Understand how we got here — and how to move forward.

Our Take

Advancing Digital Equity Through Literacy and Design

Device access and connectivity are significant but surface-level challenges of digital inequity. Many digitally disconnected patients encounter barriers to digitally enabled heath care because of poor technological literacy, online language barriers, or inaccessible user experience.

Tackling digital inequities require investments and partnerships  that promote patients’ digital literacy and engage them as active online participants with their health care. A patient-centered approach to digital literacy helps health care organizations drive better adoption of virtual tools and effect durable change for their patients.


Digital literacy [ˈdijidl ˈlitrəsē ] noun

Digital literacy refers to the ability to use information technologies to find, evaluate, create, and communicate, requiring both cognitive and technical skills. This includes the ability to navigate electronic devices, conduct online searches, and engage in digital communication.


The conventional wisdom

Lack of access to technology is a social determinant of health. While digital inequities in health care are not new, the rapid scaling and use of technology for digitally-enabled care has increasingly excluded disconnected patients from accessing care.

Yet, when health care organizations think about digital inequity, they think narrowly. They think of the issue as a binary, infrastructure-driven concern. As a result, payers and providers either focus their efforts on increasing device access for their patient populations or otherwise punt the responsibility to policy stakeholders to improve regulations on broadband connectivity and affordability. This ignores critical pieces of the digital equity puzzle, such as patients’ digital literacy, accessible design, and sustained digital engagement. 

This present thinking isn’t necessarily incorrect. Device access and network connectivity are foundational components of digital inequity. Health care organizations have had success in improving digital gaps in care by driving grant funding and investments for improved technology access and broadband coverage. 

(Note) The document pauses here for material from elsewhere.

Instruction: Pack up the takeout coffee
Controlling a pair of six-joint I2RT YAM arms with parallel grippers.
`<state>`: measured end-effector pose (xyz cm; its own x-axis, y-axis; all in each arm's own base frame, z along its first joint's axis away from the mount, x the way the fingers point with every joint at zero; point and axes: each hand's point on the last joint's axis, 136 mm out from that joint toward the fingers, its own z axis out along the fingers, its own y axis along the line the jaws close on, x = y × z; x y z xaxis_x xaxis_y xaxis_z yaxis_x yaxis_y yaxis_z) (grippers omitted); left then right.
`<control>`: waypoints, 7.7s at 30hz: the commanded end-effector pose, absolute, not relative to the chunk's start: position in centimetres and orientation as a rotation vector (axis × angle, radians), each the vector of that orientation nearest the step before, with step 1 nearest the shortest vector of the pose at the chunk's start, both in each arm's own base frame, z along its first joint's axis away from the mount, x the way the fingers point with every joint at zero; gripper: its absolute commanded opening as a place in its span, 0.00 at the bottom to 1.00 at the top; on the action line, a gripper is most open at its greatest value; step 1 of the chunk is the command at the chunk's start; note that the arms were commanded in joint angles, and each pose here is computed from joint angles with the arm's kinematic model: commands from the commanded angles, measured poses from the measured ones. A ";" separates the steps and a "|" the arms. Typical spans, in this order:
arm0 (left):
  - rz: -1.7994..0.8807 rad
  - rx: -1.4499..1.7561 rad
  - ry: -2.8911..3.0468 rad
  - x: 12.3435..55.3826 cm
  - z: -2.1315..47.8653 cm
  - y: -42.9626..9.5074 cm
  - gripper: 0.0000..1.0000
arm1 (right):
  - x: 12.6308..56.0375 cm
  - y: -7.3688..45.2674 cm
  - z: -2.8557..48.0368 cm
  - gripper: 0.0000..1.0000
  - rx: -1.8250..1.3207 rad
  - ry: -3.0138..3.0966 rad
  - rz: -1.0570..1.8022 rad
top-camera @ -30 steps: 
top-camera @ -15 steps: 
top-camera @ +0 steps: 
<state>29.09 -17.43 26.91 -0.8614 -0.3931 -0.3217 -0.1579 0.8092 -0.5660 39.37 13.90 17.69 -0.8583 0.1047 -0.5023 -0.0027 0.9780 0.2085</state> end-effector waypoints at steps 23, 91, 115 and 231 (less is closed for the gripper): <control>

However, the more difficult component in tackling digital inequities and bringing more patients online is digital literacy education and buy-in. The distinction to be made here is between access and accessibility: providing a device or network is one step towards addressing digital inequity, but ensuring patients have the digital skills, confidence, and ability to use that technology is the true rate-limiting step of this issue.


Our take

While device access and network connectivity are critical players in digital inequity, they are also surface-level elements that do not reflect the deeper-rooted components of this issue.

Advancing equity in the digital space requires investments and partnerships that promote patients’ digital literacy and user experience so that they can build self-efficacy and more actively engage with the digital resources available to them.

Digital equity solutions must be more than a portfolio of device investments or policy-based advocacy. Stakeholders across the health care ecosystem have the opportunity—and responsibility—to marry these existing investments and efforts with digital literacy solutions that pave a more equitable, inclusive path forward for all patients. 


Three opportunities to improve digital literacy in patient populations

Equipping patients with the digital education needed to drive lasting, equitable adoption of virtual tools is no easy task—but it is a crucial step towards promoting patients’ confidence, competence, and self-efficacy in an increasingly digital world.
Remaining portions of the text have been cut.